Prior to the 2012 election, It was an open secret that David Fani was handpicked by Ishmael Bhamjee as a way of protecting and extending his BFA legacy while he needed to go up in FIFA positions. Observers point out that in 2000 when Fani took the baton, it became rather clear that he was a ‘feed boy’ of both Bhamjee and Ashford Mamelodi. True to their closeness, the umbilical cord remained intact that Fani finally won a position within CAF in 2011.
With Sebego, it is however, unknown whether he would like the next president to be a candidate who carries his blessing so as to preserve his legacy. But for now, he still prefers his.
Sebego and his energetic troops upon resuming office promised to clean Lekidi football center. Their hopes of taking the association to a reform phase were high as a kite. However, during his first two years (2012-2014), Sebego and his mentors’ hopes began dashing.
In the second year of his presidency, the mood within BFA began to shift as the team was hit with a back lash for taking decisions without consultation. When the matter first cropped up, Sebego gave it an eye wash and it gradually ballooned up when friends of football god fathers split over his resolve to transform the game.

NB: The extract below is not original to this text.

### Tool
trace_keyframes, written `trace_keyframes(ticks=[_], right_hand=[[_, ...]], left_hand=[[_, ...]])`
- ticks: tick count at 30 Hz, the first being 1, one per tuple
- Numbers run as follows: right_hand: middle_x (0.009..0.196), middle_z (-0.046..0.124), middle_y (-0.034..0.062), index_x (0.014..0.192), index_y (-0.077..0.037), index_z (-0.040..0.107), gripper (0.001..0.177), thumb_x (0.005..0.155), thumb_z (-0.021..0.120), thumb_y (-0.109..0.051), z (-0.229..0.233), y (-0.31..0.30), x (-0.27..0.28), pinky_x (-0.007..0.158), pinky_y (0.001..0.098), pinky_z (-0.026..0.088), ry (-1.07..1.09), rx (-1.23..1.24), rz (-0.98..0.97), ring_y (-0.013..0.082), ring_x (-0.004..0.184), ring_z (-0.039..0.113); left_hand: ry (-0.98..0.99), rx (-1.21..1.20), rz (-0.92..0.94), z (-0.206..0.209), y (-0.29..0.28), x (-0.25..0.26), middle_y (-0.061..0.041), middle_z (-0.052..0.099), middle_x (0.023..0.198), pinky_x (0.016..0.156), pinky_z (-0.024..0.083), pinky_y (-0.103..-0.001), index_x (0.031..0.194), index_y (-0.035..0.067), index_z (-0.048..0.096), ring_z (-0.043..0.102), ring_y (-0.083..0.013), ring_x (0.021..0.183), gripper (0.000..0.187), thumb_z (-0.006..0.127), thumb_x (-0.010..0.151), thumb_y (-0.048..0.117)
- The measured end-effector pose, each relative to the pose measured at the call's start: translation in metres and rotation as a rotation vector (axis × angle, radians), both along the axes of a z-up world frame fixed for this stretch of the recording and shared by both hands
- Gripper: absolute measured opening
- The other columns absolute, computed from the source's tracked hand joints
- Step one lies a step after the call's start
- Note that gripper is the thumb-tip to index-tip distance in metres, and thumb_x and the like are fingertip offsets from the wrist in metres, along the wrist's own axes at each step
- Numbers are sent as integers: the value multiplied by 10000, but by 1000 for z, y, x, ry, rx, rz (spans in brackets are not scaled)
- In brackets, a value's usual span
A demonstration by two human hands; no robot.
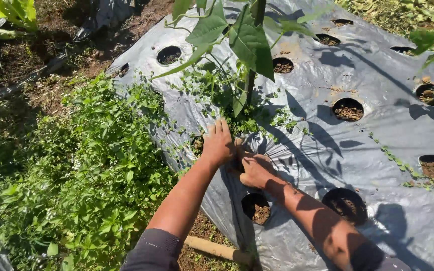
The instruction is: The person weeds a garden bed covered with black plastic mulch. They use a hand hoe to loosen the soil and pull out weeds by hand, clearing the area around the planted seedlings.
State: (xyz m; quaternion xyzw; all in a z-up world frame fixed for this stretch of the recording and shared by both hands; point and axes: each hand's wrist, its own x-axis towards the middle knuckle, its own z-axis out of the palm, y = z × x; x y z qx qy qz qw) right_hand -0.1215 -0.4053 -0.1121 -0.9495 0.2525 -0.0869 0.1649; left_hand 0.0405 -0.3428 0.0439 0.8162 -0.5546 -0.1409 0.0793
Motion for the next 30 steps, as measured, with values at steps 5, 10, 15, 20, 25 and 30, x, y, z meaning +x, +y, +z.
trace_keyframes(ticks=[5, 10, 15, 20, 25, 30], right_hand=[[837, 723, 164, 1060, -50, 595, 494, 813, 628, -477, 133, 11, -12, 793, 549, 545, 14, 316, -38, 434, 949, 687], [952, 760, 55, 1286, -205, 572, 557, 875, 635, -575, 137, -16, 4, 839, 439, 559, 165, 483, 41, 308, 1026, 710], [1168, 662, 16, 1255, -172, 593, 526, 904, 486, -548, 89, -77, 32, 864, 310, 518, 149, -2, -713, 183, 1090, 663], [1363, 598, 74, 1283, -233, 629, 653, 865, 569, -732, 184, -58, 46, 795, 350, 545, 3, -363, -457, 226, 1128, 661], [1383, 583, 170, 1376, -122, 592, 667, 936, 599, -623, 163, -40, 55, 858, 405, 494, -134, -245, -510, 307, 1169, 622], [1444, 522, 157, 1421, -117, 533, 711, 934, 590, -632, 111, -69, 58, 955, 385, 381, -254, -148, -432, 292, 1254, 532]], left_hand=[[-91, -167, 13, -61, -8, -1, -282, 337, 1561, 1086, 397, -620, 1563, -68, 265, 379, -430, 1426, 842, 432, 982, 518], [-118, -215, -13, -79, -8, 7, -301, 297, 1577, 1122, 348, -591, 1555, -51, 304, 325, -457, 1447, 822, 465, 965, 498], [63, -172, -27, -41, 5, 8, -309, 269, 1598, 1160, 306, -610, 1575, -13, 286, 278, -469, 1487, 814, 382, 990, 545], [135, -128, -32, -30, 5, 11, -305, 190, 1628, 1170, 268, -622, 1592, 3, 239, 200, -481, 1515, 867, 327, 1000, 630], [152, -82, -30, -27, 8, 10, -315, 171, 1628, 1183, 252, -612, 1580, -7, 254, 183, -480, 1521, 847, 308, 1013, 619], [185, -43, -46, -16, 10, 7, -329, 154, 1630, 1200, 231, -612, 1593, -5, 231, 163, -489, 1523, 832, 281, 1035, 610]])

Under his leadership, the association toiled to appoint British born Keith Masters as the Chief Executive Officer. But that was after a raging fire scorched across his National Executive Committee (NEC) over his decision to elevate one Tariq Babitseng to the position of CEO. Observers were convinced that it was a simple way of thanking him for forcefully canvassing massive support for him to dethrone David Fani.
The appointment of Tariq- whose contradictory attributes excite and irk the football fraternity in equal measure- was always with controversy and of course ruffled a few feathers.
But what raised eye brows and continued to draw burning criticism was the arrival of the ageing Keith Masters as the head of secretariat. His voice was never audible in the stubborn NEC, His leadership style was questionable and his admiration of power never influenced anybody until his sacking early last year.
To demonstrate his ambition for power, Sebego also acknowledged one Ernest Nthobelang to create a position of Chief Operation Officer. But when the team’s ship cruised, everything else revolved around Sebego and when the ship finally hit an iceberg, all hell broke loose.
The foot soldiers who were instrumental in bringing Sebego into power all attracted controversy. Nthobelang, who held the fort in BFA technical wing, was expelled for reading a different script when the team needed to thrive when dark clouds were gathering.
That Sebego‘s silent diplomacy is his best ingredient is purely not in doubt. He remained quiet as factions within the association burned. Bruising affairs within the association were seen all over, spilling all the way down to the secretariat.
Sebego and his feed boy Tariq Babitseng‘s relationship hit the rocks once, but when the post of Vice President- Administration emerged, they teamed again. This was after one Segolame Ramotlhwa, (who was earmarked for the presidency before Sebego) broke affiliation with friends of football and challenged Tariq to the position. In- fact, this was the beginning of the regime’s factions.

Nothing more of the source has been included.